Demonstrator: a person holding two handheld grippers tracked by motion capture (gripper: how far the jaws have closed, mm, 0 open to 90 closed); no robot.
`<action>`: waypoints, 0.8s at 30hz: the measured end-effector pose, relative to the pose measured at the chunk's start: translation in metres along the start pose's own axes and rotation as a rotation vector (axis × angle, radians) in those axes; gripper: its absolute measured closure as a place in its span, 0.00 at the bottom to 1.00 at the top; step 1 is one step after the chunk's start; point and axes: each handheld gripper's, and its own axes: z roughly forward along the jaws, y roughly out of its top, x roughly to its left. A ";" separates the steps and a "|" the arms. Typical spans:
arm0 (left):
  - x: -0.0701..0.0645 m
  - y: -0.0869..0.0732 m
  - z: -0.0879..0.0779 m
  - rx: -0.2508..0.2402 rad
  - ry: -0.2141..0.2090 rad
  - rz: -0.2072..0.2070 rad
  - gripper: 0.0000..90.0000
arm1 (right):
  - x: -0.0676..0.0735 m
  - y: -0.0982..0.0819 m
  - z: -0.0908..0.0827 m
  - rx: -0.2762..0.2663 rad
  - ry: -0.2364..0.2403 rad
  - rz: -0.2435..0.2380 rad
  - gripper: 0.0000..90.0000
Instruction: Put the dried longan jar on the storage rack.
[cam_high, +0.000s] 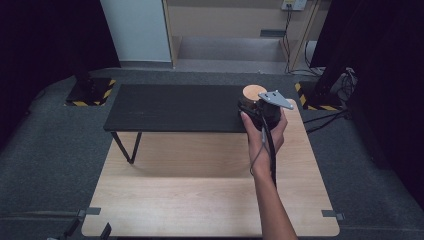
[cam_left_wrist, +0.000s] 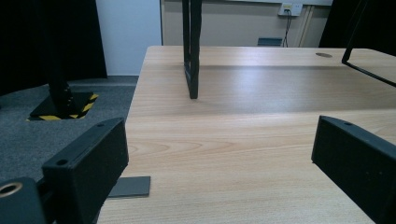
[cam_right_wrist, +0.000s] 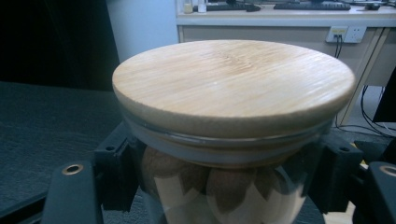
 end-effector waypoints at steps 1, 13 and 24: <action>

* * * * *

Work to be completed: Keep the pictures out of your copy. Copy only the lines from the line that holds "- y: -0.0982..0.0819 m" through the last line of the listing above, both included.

Solved exercise:
  - y: -0.0982..0.0819 m
  - z: -0.0908..0.0827 m
  - rx: -0.2762..0.2663 rad
  - ry: -0.2364..0.2403 rad
  - rz: -0.2435..0.2380 rad
  - gripper: 0.0000..90.0000
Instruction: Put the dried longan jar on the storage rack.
[cam_high, +0.000s] 
[cam_left_wrist, +0.000s] 
[cam_right_wrist, +0.000s] 
 end-effector waypoints at steps 1, 13 and 24: <action>

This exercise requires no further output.